TASK PROMPT
Keep only the lines from the start of the data through the line containing "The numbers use", and output them exactly.
-- GIVEN INFORMATION follows --
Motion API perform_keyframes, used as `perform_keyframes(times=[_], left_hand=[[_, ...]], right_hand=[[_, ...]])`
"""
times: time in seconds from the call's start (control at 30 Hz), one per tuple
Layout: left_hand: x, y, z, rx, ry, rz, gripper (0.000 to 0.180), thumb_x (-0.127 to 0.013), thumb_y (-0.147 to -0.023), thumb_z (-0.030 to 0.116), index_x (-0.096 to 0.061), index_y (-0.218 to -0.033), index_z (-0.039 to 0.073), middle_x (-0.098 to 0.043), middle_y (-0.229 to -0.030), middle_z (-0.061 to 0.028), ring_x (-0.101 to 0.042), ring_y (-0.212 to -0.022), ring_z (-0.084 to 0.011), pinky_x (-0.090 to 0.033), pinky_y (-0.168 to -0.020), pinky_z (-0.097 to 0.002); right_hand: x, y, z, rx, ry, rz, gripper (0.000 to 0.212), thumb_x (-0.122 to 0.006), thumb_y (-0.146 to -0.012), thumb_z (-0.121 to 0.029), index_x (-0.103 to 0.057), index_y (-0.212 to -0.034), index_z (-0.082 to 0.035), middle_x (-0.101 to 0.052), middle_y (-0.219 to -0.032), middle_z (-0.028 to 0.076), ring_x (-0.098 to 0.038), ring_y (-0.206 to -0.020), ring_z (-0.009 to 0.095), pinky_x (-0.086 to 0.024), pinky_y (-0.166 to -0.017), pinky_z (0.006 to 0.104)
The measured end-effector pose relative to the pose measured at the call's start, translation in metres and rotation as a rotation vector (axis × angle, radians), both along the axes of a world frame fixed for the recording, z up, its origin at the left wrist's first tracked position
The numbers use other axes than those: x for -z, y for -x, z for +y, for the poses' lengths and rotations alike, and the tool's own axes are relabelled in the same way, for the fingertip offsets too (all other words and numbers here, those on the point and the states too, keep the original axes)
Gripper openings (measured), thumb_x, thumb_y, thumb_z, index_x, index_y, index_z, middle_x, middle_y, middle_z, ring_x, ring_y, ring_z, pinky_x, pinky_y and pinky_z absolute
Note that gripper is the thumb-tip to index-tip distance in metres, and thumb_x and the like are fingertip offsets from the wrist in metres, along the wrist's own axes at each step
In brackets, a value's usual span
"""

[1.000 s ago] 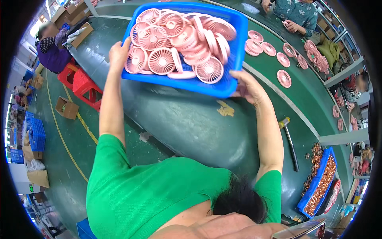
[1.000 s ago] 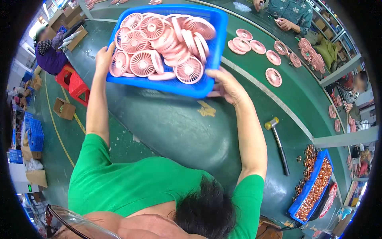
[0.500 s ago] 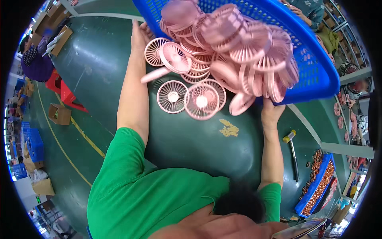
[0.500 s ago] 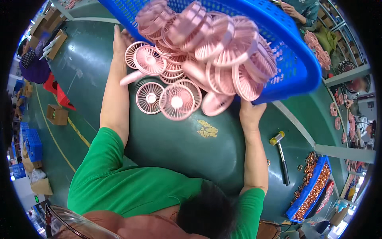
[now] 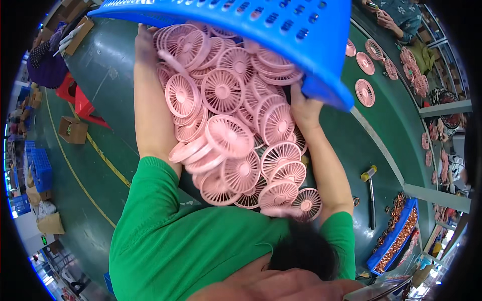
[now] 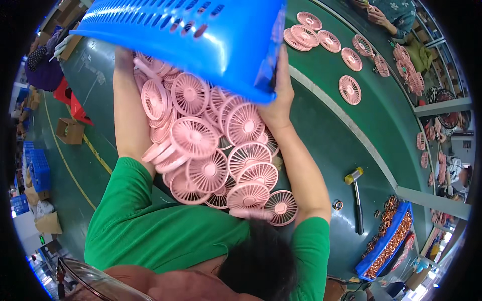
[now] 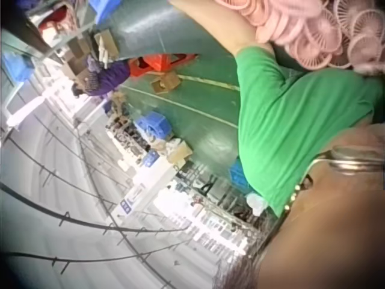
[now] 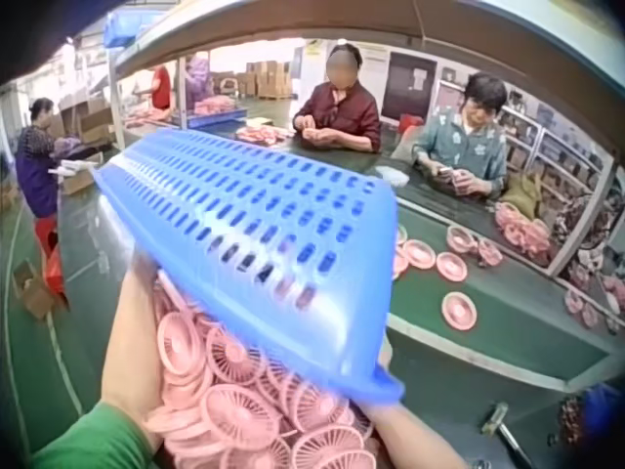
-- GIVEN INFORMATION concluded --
SOLUTION BELOW
Motion API perform_keyframes, used as `perform_keyframes(times=[_], left_hand=[[_, ...]], right_hand=[[_, ...]])`
"""
times: time in seconds from the call's start (control at 30 Hz), one per tuple
Layout: left_hand: x, y, z, rx, ry, rz, gripper (0.000 to 0.180), thumb_x (-0.127 to 0.013), thumb_y (-0.147 to -0.023), thumb_z (-0.030 to 0.116), index_x (-0.096 to 0.061), index_y (-0.218 to -0.033), index_z (-0.039 to 0.073), middle_x (-0.098 to 0.043), middle_y (-0.229 to -0.030), middle_z (-0.061 to 0.028), ring_x (-0.101 to 0.042), ring_y (-0.212 to -0.022), ring_z (-0.084 to 0.011), pinky_x (-0.090 to 0.033), pinky_y (-0.168 to -0.020), pinky_z (-0.097 to 0.002); right_hand: x, y, z, rx, ry, rz, gripper (0.000 to 0.212), thumb_x (-0.122 to 0.006), thumb_y (-0.146 to -0.012), thumb_z (-0.121 to 0.029), index_x (-0.103 to 0.057), index_y (-0.212 to -0.034), index_z (-0.082 to 0.035), middle_x (-0.101 to 0.052), middle_y (-0.219 to -0.032), middle_z (-0.028 to 0.076), ring_x (-0.098 to 0.038), ring_y (-0.206 to -0.020), ring_z (-0.009 to 0.095), pinky_x (-0.086 to 0.024), pinky_y (-0.166 to -0.017), pinky_z (0.006 to 0.104)
The measured end-effector pose relative to the pose measured at the call's start, translation in metres and rotation as a rotation vector (axis × angle, radians), both along the axes of a world frame fixed for the recording, z up, its origin at the left wrist's first tracked position
The numbers use other axes than those: x for -z, y for -x, z for +y, for the poses' lengths and rotations alike, and the tool's own axes are relabelled in the same way, for the fingertip offsets too (all other words and numbers here, those on the point and the states too, keep the original axes)

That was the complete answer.